Just like it does to everyone else; life occasionally jerks the steering wheel of a passing bus and runs me the heck over. Sometimes I’m aware enough to leap aside into a puddle creating a much smaller mess than life had planned, but most of the time life succeeds in creating a bloody spectacle that will be remembered for years to come.
Today I asked myself if it was possible to hijack the bus first. If instead of letting life happen could I take the risk and make the first moves? I think this is a question a lot of us never ask ourselves. Or perhaps I’m just a slow learner. After all, I’ve been acquainted with this neutral monster called life for nearly thirty years, and only after actively taking steps to change things did this question come to mind.
I think the first step I took towards hijacking my own bus was when I started writing. I’d been unhappy with my personal and professional development for years. I could have continued to blindly walk down the 9-5 path and do nothing, but I didn’t. I opened up Word and took my first steps towards pursuing the life of an author. Now that’s not to say I hijacked the bus then, not even close. That was simply the moment that I looked left instead of forwards and realized that there were much more interesting streets I could be walking down.
But what happens when you notice those little streets and alleyways for the first time? You realize you want to explore more. At least that’s how it worked for me. You also notice there are buses hiding in those little streets and far fewer places to hide from them than on the main 9-5 path. You lose a little confidence and begin questioning everything. You realize can stay on the path where everything looks a little safer, or you can venture down the alleyways. But those aren’t the only choices you have. You can also look and explore, you can map out a route, and then you can hijack your own bus to take you where you want to go.
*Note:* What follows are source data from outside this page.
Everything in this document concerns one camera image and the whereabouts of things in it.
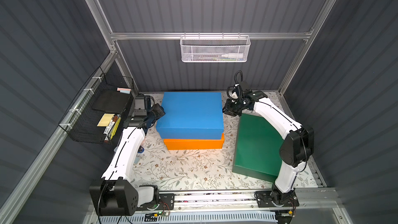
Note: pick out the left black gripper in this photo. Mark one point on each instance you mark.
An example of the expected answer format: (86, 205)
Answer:
(157, 112)

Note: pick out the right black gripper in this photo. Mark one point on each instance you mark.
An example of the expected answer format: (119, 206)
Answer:
(231, 108)

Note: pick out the blue shoebox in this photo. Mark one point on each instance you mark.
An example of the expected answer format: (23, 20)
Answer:
(191, 116)

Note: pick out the orange shoebox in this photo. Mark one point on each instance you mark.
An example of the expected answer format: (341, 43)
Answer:
(180, 144)

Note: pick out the green shoebox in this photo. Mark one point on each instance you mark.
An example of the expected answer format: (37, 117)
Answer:
(257, 147)

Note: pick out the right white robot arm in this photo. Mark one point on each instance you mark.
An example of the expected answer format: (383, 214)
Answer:
(298, 144)

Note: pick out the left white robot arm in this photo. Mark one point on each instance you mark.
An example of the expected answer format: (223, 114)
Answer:
(113, 194)

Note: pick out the pink blue sticky notes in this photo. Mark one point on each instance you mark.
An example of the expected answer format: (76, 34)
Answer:
(124, 90)

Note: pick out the blue stapler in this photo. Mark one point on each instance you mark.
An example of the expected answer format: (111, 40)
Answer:
(141, 149)

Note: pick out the white marker in basket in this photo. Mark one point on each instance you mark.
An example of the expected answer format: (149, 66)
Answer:
(232, 56)

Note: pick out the yellow sticky notepad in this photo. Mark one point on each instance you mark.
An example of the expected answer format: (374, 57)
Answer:
(105, 120)

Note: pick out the floral table mat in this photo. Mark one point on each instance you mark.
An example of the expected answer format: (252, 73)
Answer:
(198, 169)

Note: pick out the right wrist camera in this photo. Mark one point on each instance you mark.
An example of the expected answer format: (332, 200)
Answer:
(239, 91)

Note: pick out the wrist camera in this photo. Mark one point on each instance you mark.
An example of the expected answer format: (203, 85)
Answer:
(239, 91)
(142, 105)

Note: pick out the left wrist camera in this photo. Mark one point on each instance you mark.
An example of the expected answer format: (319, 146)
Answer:
(142, 105)

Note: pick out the black wire wall basket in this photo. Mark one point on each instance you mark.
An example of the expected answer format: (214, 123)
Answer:
(99, 97)

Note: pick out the white wire mesh basket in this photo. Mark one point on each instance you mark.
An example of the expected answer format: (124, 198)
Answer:
(209, 48)

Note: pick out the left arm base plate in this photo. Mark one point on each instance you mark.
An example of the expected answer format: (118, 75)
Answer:
(166, 202)

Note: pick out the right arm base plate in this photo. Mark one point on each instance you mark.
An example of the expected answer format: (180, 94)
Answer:
(273, 198)

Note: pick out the aluminium rail at front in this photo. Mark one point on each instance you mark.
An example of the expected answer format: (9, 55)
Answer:
(242, 199)
So that’s where I am now. I’m still working on my book, but I’m also volunteering. I’ve signed up for an amazing event called GISHWHES, and I’ve begun socializing. This coming week will be one of fun and laughs as I do my best to complete items on the list while pushing my boundaries. I’m expanding my personal and social life while reclaiming my identity step by exploratory step.
To top that off I’ve also decided to start looking for other career opportunities. I’ve applied for jobs at animal shelters, libraries, mental health hospitals, and power companies that are “going green.” I’m only applying for things that I’d enjoy doing, not just for any job that I’d qualify for like I have in the past. I’ve got decades left in the workforce and I can’t allow myself to be an office zombie the entire time.
So while I’m not quite ready to leave my current 9-5 path, I’m no longer glued to it just waiting for life to hijack another bus and hit me again. I’m exploring those streets and alleys. I’m looking for my route, and soon I will have my own bus to drive to better places…. (Maybe Colorado lol) Let’s just hope life doesn’t grab a bus at the same time I do and T-bone me at the intersection of opportunity and failure. After all, you just can’t predict what that monster known as life will do next.
Up until now I’ve let life happen. There is nothing inherently wrong with letting life happen. It’s easier and generally safer; even if life occasionally gets a hold of a bus. Venturing into those foreign streets and dark yet mesmerizing alleys can be difficult and full of hidden dangers. But for me, it’s worth it. How about you? Do you let life happen, or do you make it happen? Have you been at the crossroad I’m at now? If so, what did you do? I’d love to hear your stories.